» **Aim of the exercise**: Tally every line in the entries below that holds "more", then give only the total.

(Recorded data)
.....

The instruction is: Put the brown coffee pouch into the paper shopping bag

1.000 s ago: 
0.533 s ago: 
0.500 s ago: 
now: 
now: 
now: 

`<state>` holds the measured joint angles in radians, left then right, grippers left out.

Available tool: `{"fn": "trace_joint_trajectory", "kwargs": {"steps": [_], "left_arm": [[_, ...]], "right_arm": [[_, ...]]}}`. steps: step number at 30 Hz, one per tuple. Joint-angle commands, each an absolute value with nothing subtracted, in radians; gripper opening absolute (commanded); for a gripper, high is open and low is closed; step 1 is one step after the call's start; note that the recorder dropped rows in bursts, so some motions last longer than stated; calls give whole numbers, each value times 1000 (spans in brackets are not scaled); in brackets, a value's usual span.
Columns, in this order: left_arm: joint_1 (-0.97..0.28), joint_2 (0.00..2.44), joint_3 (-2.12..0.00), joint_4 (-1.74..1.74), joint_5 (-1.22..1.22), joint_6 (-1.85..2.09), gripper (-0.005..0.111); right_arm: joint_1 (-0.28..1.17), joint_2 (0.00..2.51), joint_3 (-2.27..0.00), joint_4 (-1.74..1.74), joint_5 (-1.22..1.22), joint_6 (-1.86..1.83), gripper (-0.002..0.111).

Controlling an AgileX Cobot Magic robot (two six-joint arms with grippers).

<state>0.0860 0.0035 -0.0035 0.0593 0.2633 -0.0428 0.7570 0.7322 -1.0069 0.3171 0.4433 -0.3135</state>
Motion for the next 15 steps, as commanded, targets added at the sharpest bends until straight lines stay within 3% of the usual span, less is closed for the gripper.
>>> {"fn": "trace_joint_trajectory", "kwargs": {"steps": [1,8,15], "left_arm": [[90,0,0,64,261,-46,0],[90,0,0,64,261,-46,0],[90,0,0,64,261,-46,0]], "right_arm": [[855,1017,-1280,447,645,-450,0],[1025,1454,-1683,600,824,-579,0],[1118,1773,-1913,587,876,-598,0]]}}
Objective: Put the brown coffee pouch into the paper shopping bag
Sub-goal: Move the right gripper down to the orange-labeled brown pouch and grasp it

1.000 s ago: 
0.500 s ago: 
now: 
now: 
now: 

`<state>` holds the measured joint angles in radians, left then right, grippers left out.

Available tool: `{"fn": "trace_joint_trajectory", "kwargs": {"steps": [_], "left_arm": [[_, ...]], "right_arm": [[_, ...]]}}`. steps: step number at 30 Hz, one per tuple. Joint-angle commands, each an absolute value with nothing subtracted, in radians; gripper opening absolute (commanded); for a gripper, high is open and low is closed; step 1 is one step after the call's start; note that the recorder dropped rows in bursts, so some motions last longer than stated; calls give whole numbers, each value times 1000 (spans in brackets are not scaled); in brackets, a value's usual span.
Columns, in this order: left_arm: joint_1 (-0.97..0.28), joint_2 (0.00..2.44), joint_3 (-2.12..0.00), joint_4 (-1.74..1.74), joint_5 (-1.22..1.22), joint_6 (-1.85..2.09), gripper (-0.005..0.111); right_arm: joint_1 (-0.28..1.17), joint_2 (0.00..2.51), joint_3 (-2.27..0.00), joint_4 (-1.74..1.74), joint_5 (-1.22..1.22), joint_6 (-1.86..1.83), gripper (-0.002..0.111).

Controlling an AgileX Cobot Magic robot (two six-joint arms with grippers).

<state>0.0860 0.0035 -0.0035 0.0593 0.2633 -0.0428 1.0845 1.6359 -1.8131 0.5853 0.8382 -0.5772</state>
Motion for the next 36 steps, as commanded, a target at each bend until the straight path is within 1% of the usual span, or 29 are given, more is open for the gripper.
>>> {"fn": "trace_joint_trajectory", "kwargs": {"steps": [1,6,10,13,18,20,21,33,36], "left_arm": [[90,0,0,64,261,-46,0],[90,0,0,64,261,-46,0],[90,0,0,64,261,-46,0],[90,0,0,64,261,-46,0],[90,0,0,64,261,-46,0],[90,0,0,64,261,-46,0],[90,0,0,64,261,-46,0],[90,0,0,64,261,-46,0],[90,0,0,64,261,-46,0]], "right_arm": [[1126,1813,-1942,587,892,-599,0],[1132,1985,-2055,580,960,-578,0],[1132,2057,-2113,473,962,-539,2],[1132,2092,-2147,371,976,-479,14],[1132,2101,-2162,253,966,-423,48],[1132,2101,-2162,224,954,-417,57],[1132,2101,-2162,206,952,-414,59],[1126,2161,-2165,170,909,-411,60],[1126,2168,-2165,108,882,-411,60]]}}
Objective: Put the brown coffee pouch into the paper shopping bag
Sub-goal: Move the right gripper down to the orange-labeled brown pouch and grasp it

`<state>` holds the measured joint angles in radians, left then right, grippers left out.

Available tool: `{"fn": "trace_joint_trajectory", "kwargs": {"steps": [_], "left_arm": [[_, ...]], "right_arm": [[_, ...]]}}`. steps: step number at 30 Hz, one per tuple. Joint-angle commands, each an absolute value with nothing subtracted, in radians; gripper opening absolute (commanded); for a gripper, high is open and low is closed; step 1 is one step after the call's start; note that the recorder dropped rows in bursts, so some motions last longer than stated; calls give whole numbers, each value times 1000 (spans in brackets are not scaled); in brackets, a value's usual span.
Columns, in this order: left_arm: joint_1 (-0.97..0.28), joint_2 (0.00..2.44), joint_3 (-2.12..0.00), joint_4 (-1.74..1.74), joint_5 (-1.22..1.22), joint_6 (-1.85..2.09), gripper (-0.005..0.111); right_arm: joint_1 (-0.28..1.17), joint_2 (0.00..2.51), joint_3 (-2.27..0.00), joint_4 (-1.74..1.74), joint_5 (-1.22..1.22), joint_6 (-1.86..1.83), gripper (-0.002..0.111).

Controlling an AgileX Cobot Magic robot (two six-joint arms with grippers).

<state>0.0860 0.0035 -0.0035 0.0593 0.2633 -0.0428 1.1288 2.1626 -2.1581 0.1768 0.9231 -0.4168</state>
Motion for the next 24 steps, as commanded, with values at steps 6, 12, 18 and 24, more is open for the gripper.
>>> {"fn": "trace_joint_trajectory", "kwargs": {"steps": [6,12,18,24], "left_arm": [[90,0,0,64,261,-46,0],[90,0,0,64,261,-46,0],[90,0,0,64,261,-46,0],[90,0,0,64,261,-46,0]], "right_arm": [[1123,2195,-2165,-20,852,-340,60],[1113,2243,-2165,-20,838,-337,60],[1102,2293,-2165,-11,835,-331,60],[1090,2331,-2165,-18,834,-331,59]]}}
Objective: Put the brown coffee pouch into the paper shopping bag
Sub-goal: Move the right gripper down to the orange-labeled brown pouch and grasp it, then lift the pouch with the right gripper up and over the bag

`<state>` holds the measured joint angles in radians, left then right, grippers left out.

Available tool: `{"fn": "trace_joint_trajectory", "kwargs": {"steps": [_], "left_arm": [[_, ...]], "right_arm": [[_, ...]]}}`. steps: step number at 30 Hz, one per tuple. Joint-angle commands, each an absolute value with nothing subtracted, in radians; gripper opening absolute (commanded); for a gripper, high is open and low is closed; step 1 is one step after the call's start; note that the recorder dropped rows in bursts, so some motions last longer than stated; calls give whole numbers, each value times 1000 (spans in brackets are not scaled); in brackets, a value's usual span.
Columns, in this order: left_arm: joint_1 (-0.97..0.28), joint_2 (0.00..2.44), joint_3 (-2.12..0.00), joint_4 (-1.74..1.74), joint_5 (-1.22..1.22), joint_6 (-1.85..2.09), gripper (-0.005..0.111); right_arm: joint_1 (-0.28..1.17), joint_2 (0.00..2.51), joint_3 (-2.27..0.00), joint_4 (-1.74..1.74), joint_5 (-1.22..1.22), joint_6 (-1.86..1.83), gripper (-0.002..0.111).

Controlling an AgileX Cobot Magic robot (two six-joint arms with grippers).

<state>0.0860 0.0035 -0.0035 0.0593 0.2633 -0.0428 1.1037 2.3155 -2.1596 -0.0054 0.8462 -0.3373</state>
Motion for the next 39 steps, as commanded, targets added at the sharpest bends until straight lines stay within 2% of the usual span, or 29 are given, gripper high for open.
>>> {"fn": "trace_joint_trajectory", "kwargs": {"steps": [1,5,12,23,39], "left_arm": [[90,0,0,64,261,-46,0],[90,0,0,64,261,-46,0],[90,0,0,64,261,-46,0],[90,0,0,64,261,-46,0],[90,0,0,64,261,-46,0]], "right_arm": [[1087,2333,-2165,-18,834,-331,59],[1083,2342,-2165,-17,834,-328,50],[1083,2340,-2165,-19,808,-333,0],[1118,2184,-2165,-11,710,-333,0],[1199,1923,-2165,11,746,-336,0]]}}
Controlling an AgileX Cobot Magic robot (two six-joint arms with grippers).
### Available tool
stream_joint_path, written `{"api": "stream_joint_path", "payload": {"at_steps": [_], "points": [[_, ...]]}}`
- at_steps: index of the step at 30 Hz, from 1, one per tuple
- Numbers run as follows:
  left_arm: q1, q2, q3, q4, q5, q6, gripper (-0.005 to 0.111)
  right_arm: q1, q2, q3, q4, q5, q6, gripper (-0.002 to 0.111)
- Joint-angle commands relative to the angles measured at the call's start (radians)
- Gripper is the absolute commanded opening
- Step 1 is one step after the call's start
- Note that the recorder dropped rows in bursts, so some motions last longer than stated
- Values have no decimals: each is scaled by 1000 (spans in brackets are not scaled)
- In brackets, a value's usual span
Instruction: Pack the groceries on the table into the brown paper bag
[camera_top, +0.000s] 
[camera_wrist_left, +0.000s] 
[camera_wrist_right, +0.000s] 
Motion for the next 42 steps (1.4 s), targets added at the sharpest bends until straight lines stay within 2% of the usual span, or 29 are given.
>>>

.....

» **Written solution**: 2